The Harmonic Indel Distance
Bob Pepin
TL;DR
The paper introduces the harmonic indel distance (HID), a length-normalized string distance with insertion/deletion costs inversely tied to intermediate length, formalized as $d(A,B)=2H_{|A|+|B|-|\mathrm{lcs}(A,B)|}-H_{|A|}-H_{|B|}$ and proven to satisfy the triangle inequality. It situates HID relative to the indel distance and its Steinhaus transform, and connects it to the contextualized normalized edit distance restricted to indels, offering a quadratic-time computation via LCS. Through classification and regression benchmarks on biomedical sequences and accompanying t-SNE visualizations, HID demonstrates competitive performance with normalized variants and outperforms the unnormalized ID on some tasks, while revealing distinct geometric structures in embeddings. The results support HID as a practical, parameter-free metric for sequence analysis and visualization, with potential applications to shorter sequences and broader domains beyond biology.
Abstract
This short note introduces the harmonic indel distance (HID), a new distance between strings where the cost of an insertion or deletion is inversely proportional to the string length.
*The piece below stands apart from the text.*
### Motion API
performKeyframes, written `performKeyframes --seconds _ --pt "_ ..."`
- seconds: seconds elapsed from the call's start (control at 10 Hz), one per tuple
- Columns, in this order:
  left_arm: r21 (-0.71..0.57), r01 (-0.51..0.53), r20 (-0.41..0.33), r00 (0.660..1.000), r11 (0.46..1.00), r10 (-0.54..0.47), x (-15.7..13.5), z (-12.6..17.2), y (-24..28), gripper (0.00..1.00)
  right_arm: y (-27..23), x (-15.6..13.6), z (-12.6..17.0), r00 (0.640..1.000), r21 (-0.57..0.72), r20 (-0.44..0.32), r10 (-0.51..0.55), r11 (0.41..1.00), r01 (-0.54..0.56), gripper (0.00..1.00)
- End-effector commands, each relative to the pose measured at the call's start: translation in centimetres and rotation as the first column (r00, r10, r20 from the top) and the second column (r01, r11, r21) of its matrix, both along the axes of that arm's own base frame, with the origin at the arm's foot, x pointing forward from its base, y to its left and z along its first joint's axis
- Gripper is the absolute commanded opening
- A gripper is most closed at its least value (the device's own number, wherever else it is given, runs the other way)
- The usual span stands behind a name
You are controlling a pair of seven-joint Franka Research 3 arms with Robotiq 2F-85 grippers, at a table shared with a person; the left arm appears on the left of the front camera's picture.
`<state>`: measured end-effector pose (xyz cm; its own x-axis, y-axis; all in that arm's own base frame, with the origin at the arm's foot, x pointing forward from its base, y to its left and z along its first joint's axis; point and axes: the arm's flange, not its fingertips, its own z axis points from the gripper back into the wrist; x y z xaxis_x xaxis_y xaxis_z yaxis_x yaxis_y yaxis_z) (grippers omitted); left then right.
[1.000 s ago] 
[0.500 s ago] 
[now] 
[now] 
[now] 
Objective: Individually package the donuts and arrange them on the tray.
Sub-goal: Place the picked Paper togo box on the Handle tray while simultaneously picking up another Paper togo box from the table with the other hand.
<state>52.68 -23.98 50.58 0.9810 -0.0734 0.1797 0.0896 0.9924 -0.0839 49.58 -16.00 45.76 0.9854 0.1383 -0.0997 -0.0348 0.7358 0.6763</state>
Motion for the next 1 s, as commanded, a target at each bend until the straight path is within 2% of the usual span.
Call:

We present a closed-form formula and show that the HID is a proper distance metric. Then we perform an experimental comparison of HID to normalized and unnormalized versions of the indel distance on benchmark tasks for biomedical sequence data. We finally show planar embeddings of the benchmark datasets to provide some insights into the geometry of the metric spaces associated with the different distance metrics.